When you talked to her, she wasn’t as bizarre as her appearance led you to believe. Trudi was a college student. I discovered, through absolutely legitimate listening, that she believed herself to be waving the red flag at the bull, by dating Joseph. The bull was her parents, I gathered.
“They would even rather I dated someone black,” she told me proudly.
I tried to look appropriately impressed. “They really hate the dead scene, huh?”
“Oh, do they ever.” She nodded several times and waved her black fingernails extravagantly. She was drinking Dos Equis. “My mom always says, ‘Can’t you date someone alive?’ ” We both laughed.
“So, how are you and Bill?” She waggled her eyebrows up and down to indicate how significant the question was.
“You mean . . . ?”
“How’s he in bed? Joseph is un-fucking-believable.”
I can’t say I was surprised, but I was dismayed. I cast around in my mind for a minute. “I’m glad for you,” I finally said. If she’d been my good friend Arlene, I might have winked and smiled, but I wasn’t about to discuss my sex life with a total stranger, and I really didn’t want to know about her and Joseph.
Trudi lurched up to get another beer, and remained in conversation with the bartender. I shut my eyes in relief and weariness, and felt the couch depress beside me. I cut my gaze to the right to see what new companion I had. Eric. Oh, great.
“How are you?” he asked.
“Better than I look.” That wasn’t true.
“You’ve seen Hugo and Isabel?”
“Yes.” I looked at my hands folded in my lap.
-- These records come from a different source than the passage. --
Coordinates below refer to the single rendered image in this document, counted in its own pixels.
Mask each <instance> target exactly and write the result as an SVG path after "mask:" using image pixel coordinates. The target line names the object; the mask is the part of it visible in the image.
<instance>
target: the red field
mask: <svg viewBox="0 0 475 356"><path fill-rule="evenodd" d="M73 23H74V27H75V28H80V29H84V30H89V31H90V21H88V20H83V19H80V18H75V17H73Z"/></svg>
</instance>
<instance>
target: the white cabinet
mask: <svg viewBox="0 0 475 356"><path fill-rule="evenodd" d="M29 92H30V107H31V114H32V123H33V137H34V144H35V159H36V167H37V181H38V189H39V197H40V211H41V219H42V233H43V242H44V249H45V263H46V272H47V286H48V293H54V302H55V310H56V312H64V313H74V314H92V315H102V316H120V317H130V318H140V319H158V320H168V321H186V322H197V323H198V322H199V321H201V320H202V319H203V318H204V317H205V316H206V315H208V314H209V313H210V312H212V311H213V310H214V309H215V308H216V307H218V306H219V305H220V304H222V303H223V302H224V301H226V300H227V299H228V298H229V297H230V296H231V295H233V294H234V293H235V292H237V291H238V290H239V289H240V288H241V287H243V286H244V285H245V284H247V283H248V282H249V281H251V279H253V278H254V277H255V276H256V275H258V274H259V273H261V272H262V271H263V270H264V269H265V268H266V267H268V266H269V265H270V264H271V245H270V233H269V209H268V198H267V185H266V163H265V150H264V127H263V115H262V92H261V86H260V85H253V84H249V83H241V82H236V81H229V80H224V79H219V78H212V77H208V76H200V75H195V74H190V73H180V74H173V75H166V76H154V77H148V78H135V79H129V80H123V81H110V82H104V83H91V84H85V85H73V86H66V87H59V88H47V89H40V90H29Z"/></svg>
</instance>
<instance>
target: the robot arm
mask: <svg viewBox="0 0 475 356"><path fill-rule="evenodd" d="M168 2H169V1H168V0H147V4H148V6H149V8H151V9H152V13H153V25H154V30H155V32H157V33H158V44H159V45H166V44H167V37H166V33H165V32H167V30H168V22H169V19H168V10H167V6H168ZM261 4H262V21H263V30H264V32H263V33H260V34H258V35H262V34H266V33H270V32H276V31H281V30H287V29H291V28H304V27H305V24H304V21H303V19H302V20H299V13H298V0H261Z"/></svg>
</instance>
“Appropriate, don’t you think?”
I thought that Eric was trying to provoke me.
“In a way, yes,” I said. “Assuming Stan sticks to his word.”
“You didn’t say that to him, I hope.” But Eric looked only amused.
“No, I didn’t. Not in so many words. You’re all so damn proud.”
He looked surprised. “Yes, I guess that’s true.”
“Did you just come to check up on me?”
“To Dallas?”
I nodded.
“Yes.” He shrugged. He was wearing a knit shirt in a pretty tan-and-blue pattern, and the shrug made his shoulders look massive. “We are loaning you out for the first time. I wanted to see that things went smoothly without being here in my official capacity.”
“Do you think Stan knows who you are?”
He looked interested in the idea. “It’s not far-fetched,” he said at last. “He would probably have done the same thing in my place.”
“Do you think from now on, you could just let me stay at home, and leave me and Bill alone?” I asked.
“No. You are too useful,” he said. “Besides, I’m hoping that the more you see me, the more I’ll grow on you.”
“Like a fungus?”
He laughed, but his eyes were fixed on me in a way that meant business. Oh, hell.
“You look especially luscious in that knit dress with nothing underneath,” Eric said. “If you left Bill and came to me of your own free will, he would accept that.”
“But I’m not going to do any such thing,” I said, and then something caught at the edges of my consciousness.
Eric started to say something else to me, but I put my hand across his mouth. I moved my head from side to side, trying to get the best reception; that’s the best way I can explain it.